# [Exercise]
In the listing below, tally each line that contains "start". Reply with the total only.

# [Supplied information]
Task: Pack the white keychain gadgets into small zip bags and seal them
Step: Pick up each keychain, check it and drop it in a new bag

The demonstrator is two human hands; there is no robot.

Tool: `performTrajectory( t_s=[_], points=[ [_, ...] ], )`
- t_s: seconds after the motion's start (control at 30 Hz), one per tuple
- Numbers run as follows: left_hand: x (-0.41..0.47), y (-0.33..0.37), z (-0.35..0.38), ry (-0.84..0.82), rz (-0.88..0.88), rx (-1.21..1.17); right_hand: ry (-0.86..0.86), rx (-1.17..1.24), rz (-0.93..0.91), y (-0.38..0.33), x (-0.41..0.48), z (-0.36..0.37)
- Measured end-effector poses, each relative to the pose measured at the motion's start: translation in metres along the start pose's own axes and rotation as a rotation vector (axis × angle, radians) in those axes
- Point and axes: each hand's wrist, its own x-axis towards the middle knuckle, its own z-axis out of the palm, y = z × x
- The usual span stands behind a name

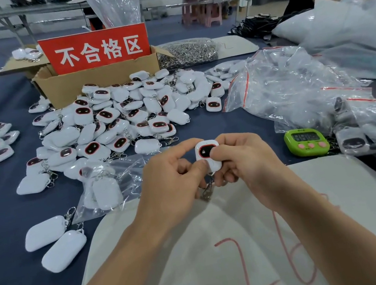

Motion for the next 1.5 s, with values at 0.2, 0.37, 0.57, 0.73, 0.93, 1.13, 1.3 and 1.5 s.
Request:
performTrajectory(
  t_s=[0.2, 0.37, 0.57, 0.73, 0.93, 1.13, 1.3, 1.5],
  points=[
    [0.0009, -0.0002, -0.0008, -0.024, 0.004, -0.006, 0.041, -0.005, -0.019, 0.0014, 0.0018, 0.0019],
    [0.0017, -0.0012, 0.0006, -0.013, 0.011, -0.010, 0.055, -0.021, -0.018, 0.0038, 0.0026, 0.0009],
    [0.0017, -0.0018, 0.0007, -0.017, 0.039, 0.026, 0.050, -0.022, -0.039, -0.0011, -0.0013, 0.0060],
    [-0.0002, -0.0029, 0.0019, -0.038, 0.058, 0.110, 0.061, -0.094, -0.048, -0.0003, -0.0032, 0.0056],
    [-0.0015, -0.0001, 0.0019, -0.028, 0.070, 0.103, 0.064, -0.111, -0.070, -0.0007, -0.0030, 0.0058],
    [-0.0014, -0.0014, 0.0017, 0.008, 0.097, 0.186, 0.008, -0.090, -0.073, -0.0021, -0.0040, 0.0051],
    [-0.0037, -0.0006, 0.0041, 0.052, 0.105, 0.168, -0.069, -0.045, -0.112, -0.0009, -0.0052, 0.0006],
    [-0.0037, 0.0011, 0.0021, 0.090, 0.093, 0.179, -0.028, -0.047, -0.158, 0.0031, -0.0018, 0.0064]
  ],
)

# [Reply to the task]
2